Task description:
Please tally the lines in the data below that include the string "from", and reply with only the total.
§
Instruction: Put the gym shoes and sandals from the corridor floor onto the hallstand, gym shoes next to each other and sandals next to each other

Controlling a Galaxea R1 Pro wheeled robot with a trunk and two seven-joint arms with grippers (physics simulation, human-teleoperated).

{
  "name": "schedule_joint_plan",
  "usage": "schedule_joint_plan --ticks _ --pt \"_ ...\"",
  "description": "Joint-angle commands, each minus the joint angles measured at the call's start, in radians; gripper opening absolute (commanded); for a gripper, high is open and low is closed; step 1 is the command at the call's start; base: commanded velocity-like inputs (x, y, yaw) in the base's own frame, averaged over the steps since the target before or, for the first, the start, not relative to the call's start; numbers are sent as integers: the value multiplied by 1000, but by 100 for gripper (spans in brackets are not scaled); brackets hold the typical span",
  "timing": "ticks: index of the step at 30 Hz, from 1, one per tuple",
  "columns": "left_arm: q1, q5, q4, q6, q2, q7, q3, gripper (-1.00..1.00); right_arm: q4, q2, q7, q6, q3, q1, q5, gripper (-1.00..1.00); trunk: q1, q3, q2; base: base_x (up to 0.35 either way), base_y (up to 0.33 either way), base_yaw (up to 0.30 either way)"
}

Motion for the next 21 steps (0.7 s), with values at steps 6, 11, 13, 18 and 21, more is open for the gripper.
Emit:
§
Response to this task:
2